I'm not bitter about that. Or maybe I am. It's hard not to resent the girl who came out of this with a loving husband, two kids, and about as normal and happy a life as a person can have who's been through what we have.

Katniss deserves it too. She really is that goddamned worthy. Not like me. Johanna Mason, evil stone-cold killer. She and Peeta are a good couple, and it's impossible to hate them.

I thought about going back to 7, but I have no one left there. And my doctors don't want me to live on my own, because I'm half-crazy. More than half, I reckon, but who's counting.

Gale's family are great, and it's been good living with them. The kids are grown up now, but when they were younger they brought a spark of life back to me, seeing their youth and innocence and knowing that they would never have to compete in the Hunger Games.

That neither Gale nor I nor any of our crew would ever allow that to happen.

Gale's been busy shoring up the basis of our new society so that the hell we lived will never return. It's a fight that never goes away, not really, and if I wasn't a head case I'd help him. The docs say I am not capable of it just yet.

Katniss asks me one day how Gale is, and I snap at her, because I hate seeing Gale being miserable and I know that she's the reason. She doesn't deserve to know how he is, because if she cared, she wouldn't have cut him out of her life.

A lot of girls are interested in him, but Gale has told me that he has no interest in marriage. I know the feeling. I can't imagine myself ever doing it either. Marriage is for those other people, the ones like Finnick and Annie or Katniss and Peeta. It's not for bitter, damaged wrecks who have nothing but the pain to keep themselves going.

I have it pretty good here, all considered. Gale's mother Hazelle is getting old now, and I look after her while Gale's at work. She reminds me a lot of my own mother, before she died, and she and I have a companionable relationship.

Then Gale gets home and after dinner Hazelle goes to bed and it's just the two of us. Just the way I like it. We talk about everything – his job, the battle to weed out the last of the Snow supporters, how the other members of the resistance are doing, how his little brothers and sisters are. Everything except Katniss, the elephant in the room.

Just before Hazelle dies, she makes me promise to look after Gale. It's ridiculous really – he's the one taking care of me. But I promise all the same. I'd do anything for Gale. He and his family have been everything to me and have finally given me someone to love again.

So I hold him while he breaks down over the loss of his mother, and I know that some of those tears are because Katniss has not showed up and I don't care. I am going to look after Gale, just as I promised.

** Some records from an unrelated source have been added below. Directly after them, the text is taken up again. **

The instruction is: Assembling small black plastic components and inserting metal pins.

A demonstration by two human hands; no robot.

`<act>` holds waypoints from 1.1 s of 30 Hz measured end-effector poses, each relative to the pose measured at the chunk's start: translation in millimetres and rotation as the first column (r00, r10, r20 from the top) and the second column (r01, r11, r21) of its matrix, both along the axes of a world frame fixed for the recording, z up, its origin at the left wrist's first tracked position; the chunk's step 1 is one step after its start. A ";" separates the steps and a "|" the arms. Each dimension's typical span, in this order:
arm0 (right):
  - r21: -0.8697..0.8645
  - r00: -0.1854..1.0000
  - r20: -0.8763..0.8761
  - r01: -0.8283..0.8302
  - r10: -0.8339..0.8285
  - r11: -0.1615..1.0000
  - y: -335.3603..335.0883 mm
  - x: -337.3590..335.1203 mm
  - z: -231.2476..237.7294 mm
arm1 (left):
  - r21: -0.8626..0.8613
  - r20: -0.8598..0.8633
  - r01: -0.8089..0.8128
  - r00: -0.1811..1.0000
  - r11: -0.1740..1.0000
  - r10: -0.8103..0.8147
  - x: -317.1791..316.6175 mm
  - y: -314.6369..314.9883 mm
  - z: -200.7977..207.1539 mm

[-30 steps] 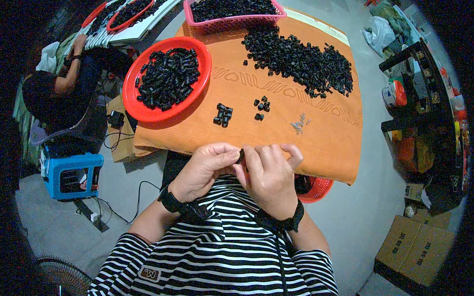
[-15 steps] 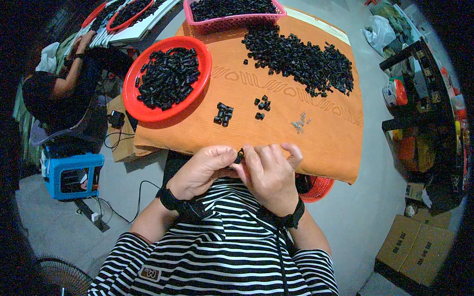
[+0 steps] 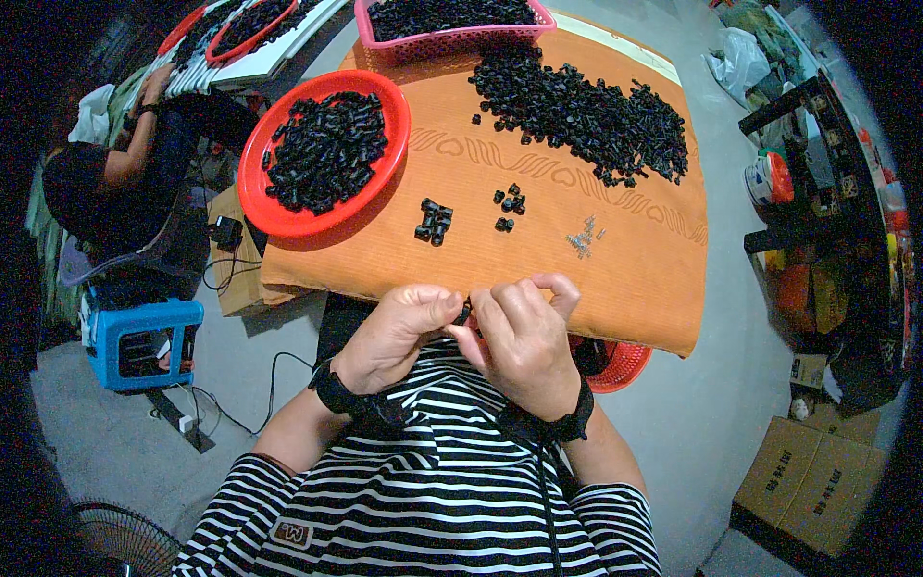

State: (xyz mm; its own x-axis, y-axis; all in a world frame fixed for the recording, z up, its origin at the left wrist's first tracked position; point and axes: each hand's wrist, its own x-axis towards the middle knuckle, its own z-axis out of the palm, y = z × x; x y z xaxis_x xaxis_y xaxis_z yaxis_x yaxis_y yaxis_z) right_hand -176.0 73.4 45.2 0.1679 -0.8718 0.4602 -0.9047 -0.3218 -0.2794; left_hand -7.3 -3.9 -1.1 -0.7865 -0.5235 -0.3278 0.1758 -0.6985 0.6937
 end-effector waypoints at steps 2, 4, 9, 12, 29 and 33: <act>-0.006 1.000 0.005 -0.007 0.007 1.000 1.2 0.2 1.0 | 0.025 -0.029 0.025 0.999 0.999 -0.025 2.4 -0.3 1.1; 0.003 0.999 -0.030 -0.025 0.025 1.000 2.5 0.7 -0.9 | 0.012 0.005 0.039 0.999 0.999 -0.039 2.8 -1.9 8.9; -0.024 0.999 -0.011 0.038 -0.039 0.999 -1.3 -0.1 -1.8 | -0.090 0.028 0.060 0.998 0.994 -0.058 2.0 -9.4 10.1; -0.044 0.999 0.014 0.052 -0.051 0.998 -0.4 0.4 -3.7 | 0.029 -0.044 0.070 0.997 0.997 -0.068 2.9 -8.6 3.5; 0.032 0.951 -0.058 0.305 -0.302 0.952 -15.9 -60.9 -43.0 | 0.011 0.175 0.042 0.984 0.999 -0.043 -1.5 -8.7 10.1; -0.083 0.785 -0.300 0.544 -0.541 0.835 -17.8 -96.4 -65.1 | 0.053 0.157 0.068 0.985 0.996 -0.075 -2.5 -10.5 8.8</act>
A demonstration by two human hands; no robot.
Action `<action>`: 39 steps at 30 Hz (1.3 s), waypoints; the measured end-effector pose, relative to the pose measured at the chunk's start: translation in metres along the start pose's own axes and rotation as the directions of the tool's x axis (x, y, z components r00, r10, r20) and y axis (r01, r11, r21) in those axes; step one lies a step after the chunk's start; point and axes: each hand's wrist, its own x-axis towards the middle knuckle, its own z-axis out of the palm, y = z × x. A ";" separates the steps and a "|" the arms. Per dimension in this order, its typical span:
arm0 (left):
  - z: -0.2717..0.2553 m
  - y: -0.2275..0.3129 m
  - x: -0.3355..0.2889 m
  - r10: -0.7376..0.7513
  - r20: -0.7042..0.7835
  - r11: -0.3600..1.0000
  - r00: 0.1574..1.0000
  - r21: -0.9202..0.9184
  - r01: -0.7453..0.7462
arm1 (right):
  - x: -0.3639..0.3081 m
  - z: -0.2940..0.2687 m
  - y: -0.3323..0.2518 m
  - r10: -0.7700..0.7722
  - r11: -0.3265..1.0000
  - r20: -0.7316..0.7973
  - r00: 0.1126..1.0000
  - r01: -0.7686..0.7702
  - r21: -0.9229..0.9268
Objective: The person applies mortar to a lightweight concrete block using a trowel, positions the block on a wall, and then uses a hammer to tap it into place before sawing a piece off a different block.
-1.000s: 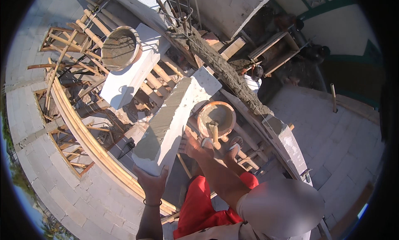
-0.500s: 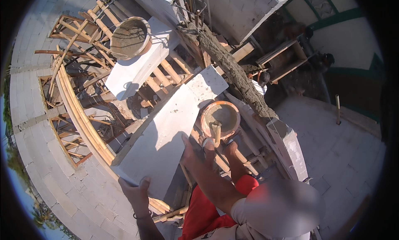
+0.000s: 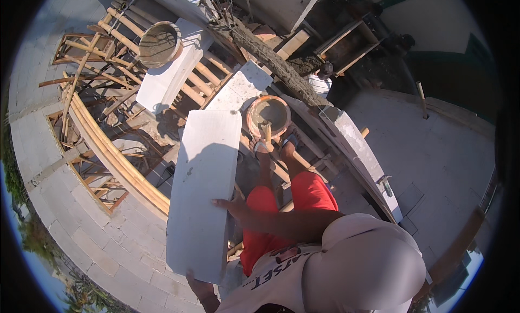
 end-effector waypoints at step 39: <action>-0.040 -0.231 0.159 -0.591 0.032 0.680 0.806 0.556 0.477 | -0.089 -0.106 -0.474 -0.888 -0.276 0.130 0.441 -0.286 -0.918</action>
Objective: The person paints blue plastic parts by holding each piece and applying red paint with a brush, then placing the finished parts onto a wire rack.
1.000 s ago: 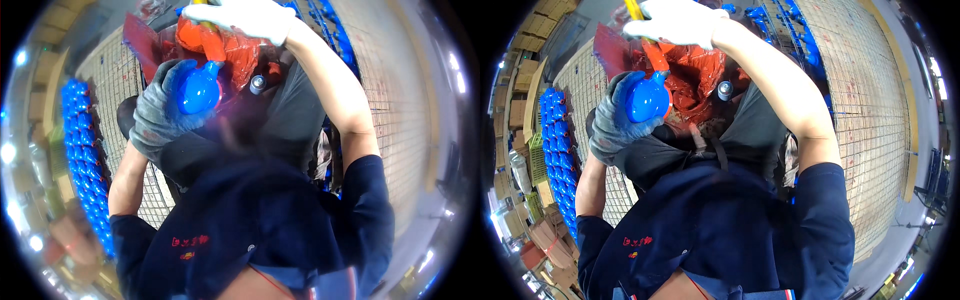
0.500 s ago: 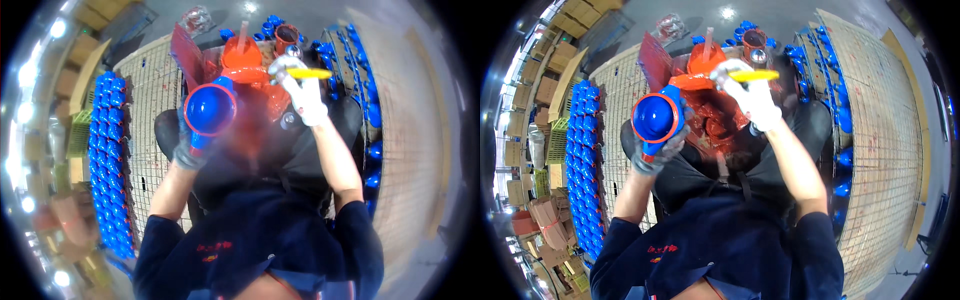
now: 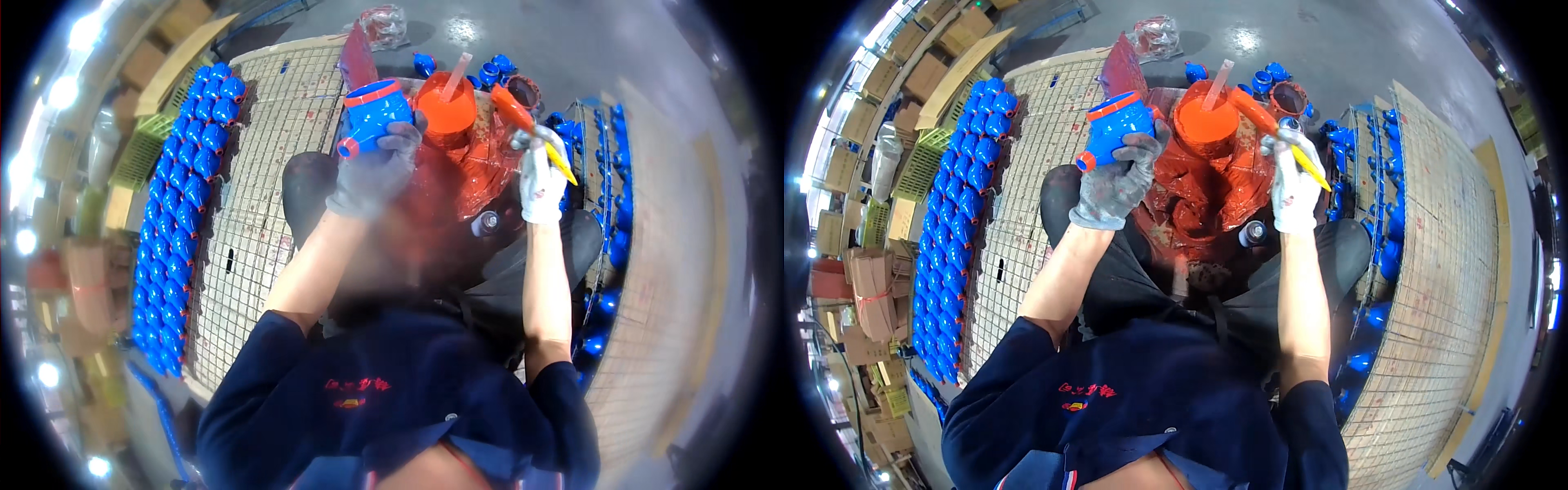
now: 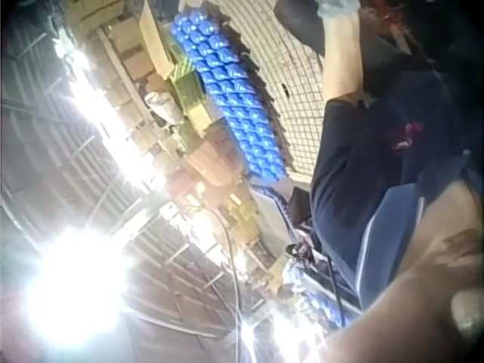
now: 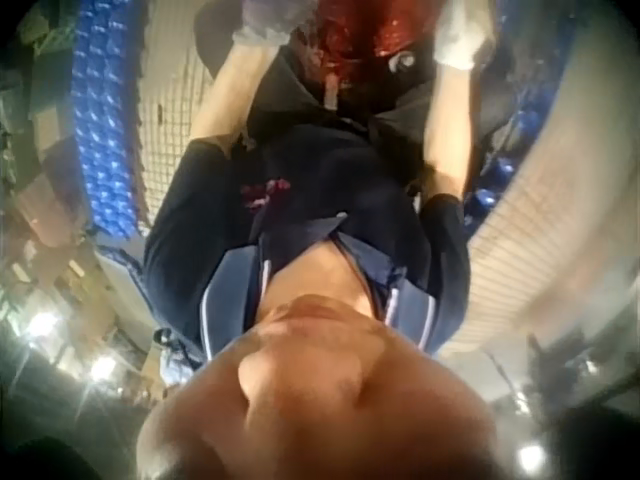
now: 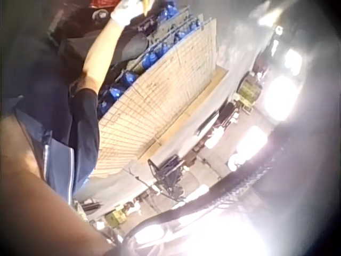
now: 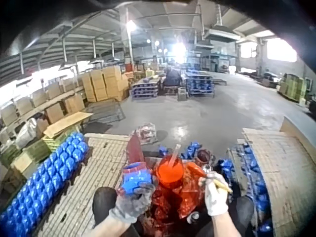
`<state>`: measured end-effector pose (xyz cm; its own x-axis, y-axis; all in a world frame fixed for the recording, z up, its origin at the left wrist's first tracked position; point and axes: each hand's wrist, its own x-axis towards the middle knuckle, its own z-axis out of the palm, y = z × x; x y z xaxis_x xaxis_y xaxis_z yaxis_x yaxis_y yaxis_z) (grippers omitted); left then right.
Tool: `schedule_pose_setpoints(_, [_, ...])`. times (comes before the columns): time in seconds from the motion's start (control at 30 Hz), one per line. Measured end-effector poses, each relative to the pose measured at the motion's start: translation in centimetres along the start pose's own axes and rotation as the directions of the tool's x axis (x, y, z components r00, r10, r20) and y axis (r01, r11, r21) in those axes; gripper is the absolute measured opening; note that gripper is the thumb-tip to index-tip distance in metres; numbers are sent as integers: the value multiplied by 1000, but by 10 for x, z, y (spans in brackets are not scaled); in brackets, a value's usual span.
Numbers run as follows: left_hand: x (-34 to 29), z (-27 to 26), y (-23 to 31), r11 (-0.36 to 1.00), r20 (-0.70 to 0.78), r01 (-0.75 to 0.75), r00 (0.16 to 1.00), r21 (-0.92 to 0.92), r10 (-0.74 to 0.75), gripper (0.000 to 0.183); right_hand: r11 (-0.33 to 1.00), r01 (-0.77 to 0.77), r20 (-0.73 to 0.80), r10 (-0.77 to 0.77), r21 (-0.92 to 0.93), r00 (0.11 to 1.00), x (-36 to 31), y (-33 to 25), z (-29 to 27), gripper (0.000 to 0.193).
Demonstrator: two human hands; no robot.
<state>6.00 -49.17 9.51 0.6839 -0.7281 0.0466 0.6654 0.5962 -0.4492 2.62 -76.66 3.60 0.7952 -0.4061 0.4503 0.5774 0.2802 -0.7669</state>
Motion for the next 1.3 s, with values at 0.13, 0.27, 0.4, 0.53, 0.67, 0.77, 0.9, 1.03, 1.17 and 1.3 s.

I'm Johanna Mason, the girl from 7, and we know our trees. Gale is the strongest, tallest tree in the forest, the one that protects the others and allows the rest of the woods to bloom with life.

Maybe Katniss didn't know how to appreciate him, but I do. It's in the shade of his protection and care that I've allowed myself to put down roots and turn my face up to the sunlight again.

He's surprised when I kiss him, but I smile and tell him he doesn't ever need to compete for me. He's won me already, if he wants me.

I see the idea settle on his face, and he smiles back and tells me that we are going to be the most screwed-up couple in history.

We are that - two battle-scarred, wounded, unlovable survivors, but we have each other and that's as close to a happy ending as it gets for us.

**The End**


End file.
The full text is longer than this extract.